## What this task involves
Keep only the lines of the listing that include the word "duct", and copy them.

• • •

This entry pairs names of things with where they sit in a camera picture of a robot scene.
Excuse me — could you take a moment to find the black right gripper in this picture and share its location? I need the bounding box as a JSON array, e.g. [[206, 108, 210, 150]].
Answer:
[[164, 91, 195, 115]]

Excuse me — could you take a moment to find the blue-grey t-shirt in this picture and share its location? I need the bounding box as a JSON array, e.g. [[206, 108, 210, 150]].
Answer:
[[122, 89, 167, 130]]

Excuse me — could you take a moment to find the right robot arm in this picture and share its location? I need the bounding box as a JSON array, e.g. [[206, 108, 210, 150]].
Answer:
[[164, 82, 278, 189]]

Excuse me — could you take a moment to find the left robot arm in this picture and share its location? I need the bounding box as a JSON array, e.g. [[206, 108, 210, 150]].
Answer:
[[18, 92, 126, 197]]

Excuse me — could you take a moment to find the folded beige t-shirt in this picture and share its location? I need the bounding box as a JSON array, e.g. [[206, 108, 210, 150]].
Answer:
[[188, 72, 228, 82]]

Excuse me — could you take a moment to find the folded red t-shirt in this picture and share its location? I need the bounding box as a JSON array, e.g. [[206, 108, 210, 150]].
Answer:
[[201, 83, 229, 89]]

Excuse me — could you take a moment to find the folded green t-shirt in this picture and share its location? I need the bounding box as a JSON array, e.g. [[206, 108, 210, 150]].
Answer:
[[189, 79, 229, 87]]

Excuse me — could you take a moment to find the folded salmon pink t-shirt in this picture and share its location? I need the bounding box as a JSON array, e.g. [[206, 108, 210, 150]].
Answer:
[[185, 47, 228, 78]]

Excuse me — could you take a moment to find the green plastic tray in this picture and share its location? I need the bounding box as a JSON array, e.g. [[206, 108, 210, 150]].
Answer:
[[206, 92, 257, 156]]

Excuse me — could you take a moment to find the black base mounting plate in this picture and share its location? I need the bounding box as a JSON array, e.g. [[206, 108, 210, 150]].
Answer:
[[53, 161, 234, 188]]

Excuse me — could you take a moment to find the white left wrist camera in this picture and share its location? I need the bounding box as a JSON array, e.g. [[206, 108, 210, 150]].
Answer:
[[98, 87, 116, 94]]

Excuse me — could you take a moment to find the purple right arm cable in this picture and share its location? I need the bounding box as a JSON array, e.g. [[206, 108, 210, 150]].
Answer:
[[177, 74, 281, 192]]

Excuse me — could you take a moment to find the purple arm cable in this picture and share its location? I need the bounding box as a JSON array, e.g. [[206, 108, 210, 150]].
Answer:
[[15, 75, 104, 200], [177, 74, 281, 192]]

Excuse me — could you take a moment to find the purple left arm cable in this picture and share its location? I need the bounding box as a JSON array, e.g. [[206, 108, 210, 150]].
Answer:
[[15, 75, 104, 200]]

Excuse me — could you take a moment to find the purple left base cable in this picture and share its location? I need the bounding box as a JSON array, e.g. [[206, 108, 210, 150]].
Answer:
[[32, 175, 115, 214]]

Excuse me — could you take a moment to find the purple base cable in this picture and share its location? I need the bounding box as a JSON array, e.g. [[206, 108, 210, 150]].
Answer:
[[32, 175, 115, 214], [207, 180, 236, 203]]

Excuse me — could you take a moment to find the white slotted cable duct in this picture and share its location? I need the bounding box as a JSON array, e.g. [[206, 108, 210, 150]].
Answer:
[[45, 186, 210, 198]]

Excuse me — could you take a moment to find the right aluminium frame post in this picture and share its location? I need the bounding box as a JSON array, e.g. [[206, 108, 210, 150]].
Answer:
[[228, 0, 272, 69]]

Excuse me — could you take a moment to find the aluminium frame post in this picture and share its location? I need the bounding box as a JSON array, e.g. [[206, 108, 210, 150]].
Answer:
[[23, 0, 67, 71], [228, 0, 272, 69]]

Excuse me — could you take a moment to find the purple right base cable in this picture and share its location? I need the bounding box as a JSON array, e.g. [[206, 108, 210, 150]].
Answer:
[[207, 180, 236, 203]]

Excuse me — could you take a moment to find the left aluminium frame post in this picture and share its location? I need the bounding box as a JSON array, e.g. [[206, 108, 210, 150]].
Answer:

• • •

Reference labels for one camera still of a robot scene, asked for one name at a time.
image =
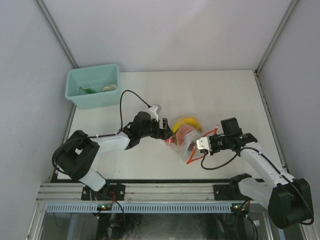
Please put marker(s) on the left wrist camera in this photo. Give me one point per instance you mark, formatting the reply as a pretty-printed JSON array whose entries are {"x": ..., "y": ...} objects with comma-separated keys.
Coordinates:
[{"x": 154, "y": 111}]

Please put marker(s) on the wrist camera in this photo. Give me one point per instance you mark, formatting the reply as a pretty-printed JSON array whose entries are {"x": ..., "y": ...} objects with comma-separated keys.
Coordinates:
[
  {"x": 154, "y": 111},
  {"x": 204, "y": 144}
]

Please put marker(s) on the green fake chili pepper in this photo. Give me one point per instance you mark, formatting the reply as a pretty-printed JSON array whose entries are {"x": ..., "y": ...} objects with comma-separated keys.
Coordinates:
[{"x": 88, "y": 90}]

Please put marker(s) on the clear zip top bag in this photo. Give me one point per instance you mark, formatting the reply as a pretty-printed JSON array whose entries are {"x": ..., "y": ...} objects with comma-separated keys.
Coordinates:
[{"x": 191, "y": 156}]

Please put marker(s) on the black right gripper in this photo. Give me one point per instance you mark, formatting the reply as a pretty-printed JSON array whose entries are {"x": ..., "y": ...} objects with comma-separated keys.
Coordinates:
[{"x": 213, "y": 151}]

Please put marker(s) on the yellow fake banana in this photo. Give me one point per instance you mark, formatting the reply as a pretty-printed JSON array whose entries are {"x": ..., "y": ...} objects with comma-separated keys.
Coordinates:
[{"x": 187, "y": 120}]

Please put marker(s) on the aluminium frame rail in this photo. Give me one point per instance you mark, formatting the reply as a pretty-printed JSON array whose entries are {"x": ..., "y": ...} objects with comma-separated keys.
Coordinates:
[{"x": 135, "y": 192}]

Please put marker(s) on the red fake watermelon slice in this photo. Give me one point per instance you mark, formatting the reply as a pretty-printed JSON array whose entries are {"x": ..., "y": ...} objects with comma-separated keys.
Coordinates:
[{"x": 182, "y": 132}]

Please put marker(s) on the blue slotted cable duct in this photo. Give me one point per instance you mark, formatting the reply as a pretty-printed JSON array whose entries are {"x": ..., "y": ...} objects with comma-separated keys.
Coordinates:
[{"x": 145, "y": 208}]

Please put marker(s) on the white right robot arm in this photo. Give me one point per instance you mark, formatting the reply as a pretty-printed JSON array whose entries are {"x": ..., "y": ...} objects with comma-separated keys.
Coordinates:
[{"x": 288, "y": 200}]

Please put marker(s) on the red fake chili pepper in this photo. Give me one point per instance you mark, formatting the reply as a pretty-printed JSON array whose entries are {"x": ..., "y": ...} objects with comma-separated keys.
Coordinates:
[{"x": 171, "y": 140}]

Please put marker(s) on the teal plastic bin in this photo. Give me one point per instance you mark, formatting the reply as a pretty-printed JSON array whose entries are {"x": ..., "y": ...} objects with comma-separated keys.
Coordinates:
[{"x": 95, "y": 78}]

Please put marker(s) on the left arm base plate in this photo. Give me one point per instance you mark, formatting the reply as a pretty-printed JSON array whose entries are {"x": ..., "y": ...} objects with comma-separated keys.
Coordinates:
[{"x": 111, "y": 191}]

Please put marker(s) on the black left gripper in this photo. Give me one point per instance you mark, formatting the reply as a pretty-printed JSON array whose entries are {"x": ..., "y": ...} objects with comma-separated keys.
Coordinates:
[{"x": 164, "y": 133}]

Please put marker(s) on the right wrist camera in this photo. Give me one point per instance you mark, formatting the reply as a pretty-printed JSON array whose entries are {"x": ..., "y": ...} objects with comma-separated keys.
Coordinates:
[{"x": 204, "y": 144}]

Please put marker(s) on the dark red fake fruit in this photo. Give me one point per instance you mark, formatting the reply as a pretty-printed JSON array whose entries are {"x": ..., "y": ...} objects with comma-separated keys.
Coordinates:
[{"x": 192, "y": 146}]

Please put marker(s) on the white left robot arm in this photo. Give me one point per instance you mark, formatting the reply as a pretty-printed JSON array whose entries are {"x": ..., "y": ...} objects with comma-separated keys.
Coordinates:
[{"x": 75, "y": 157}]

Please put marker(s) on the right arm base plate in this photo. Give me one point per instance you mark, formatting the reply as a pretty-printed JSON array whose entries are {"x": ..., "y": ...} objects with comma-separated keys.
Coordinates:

• • •

## Solution to the exercise
Excuse me — could you take a moment to find the white slotted cable duct in this picture and share its location? I need the bounding box as a JSON array, e.g. [[206, 108, 210, 150]].
Please put marker(s) on the blue slotted cable duct in this photo. Give me one point per instance you mark, formatting the reply as a pretty-printed JSON array whose entries are {"x": ..., "y": ...} objects with comma-separated keys.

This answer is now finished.